Bel tanda masuk berdering, aku bergegas meninggalkan Rahma. Puas rasanyan hatiku mengungkapkan perasaan ini kepada sahabatku. Cinta dalam diam, membuatku bisa sedikit tegar karena cinta dalam diam itu lebih indah menurutku dari pada diungkapkan. Mungkin ada yang setuju dengan tindakanku mamun mungkin ada pula yang tidak setuju. Cinta dalam diam, membuat cintaku tumbuh dengan suci tanpa dikotori oleh sahwat dan terhindar dari ajakan syaitan untuk berbuat maksiat. Walau diawal terasa sesak namun jika dinikmati akan terasa indah.
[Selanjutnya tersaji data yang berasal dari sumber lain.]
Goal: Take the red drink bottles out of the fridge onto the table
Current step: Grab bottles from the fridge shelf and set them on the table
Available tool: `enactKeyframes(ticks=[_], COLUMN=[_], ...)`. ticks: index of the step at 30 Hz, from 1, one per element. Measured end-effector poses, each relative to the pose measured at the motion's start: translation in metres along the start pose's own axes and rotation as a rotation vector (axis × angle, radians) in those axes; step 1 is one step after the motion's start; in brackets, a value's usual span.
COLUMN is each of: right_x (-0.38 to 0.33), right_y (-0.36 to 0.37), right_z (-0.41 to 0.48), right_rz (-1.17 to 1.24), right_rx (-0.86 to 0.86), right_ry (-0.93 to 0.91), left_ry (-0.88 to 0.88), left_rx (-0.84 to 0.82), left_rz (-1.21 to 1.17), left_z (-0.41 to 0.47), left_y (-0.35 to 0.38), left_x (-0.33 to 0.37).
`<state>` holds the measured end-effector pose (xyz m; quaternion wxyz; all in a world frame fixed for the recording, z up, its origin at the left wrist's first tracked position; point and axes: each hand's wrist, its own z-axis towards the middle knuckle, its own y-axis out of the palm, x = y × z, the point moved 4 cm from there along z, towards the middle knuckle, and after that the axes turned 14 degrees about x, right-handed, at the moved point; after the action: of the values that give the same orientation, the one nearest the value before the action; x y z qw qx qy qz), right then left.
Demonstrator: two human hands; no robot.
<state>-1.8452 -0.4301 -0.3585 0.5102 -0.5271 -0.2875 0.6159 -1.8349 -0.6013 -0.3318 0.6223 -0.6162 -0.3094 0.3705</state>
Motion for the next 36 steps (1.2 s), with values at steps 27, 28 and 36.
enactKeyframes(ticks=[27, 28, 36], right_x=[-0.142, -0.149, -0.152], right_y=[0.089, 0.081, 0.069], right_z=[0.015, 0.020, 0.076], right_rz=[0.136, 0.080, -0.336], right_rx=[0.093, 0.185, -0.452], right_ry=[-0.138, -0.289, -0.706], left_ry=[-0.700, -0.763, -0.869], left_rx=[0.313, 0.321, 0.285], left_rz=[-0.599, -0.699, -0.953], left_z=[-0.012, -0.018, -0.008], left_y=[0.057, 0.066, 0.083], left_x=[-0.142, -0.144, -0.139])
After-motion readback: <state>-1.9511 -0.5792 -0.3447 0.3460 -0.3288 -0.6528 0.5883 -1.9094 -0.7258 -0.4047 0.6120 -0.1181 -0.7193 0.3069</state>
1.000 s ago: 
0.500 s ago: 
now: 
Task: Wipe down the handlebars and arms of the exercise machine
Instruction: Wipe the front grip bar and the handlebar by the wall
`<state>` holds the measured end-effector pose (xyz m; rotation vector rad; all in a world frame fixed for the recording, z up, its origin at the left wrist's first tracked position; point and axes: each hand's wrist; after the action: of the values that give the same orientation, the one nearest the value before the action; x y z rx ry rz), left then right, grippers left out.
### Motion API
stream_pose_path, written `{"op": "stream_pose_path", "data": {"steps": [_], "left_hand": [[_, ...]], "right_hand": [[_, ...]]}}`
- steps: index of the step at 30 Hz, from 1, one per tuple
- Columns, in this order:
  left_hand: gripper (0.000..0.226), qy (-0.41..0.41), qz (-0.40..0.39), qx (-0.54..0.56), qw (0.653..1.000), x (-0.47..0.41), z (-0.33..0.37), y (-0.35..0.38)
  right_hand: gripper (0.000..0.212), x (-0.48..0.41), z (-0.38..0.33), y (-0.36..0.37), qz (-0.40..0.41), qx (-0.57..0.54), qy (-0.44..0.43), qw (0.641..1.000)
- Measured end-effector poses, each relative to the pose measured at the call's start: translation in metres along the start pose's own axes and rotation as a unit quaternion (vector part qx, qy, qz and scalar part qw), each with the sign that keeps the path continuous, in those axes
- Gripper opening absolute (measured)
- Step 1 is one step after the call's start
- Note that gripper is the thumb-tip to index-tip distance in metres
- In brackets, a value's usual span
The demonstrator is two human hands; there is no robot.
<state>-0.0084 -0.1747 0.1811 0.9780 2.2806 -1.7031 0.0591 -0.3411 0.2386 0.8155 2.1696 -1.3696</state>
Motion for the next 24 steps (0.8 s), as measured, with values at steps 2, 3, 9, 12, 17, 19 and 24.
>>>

Mungkin aku memang tidak bisa mengungkapkan rasa suka ku kepada kak Furqon karena sikap diamku, namun aku masih percaya jika memang yang namanya jodoh pasti akan bertemu namun jika bukan jodoh maka harus ada perpisahan. Manusia hanya bisa berharap dan Allah yang berkehendak.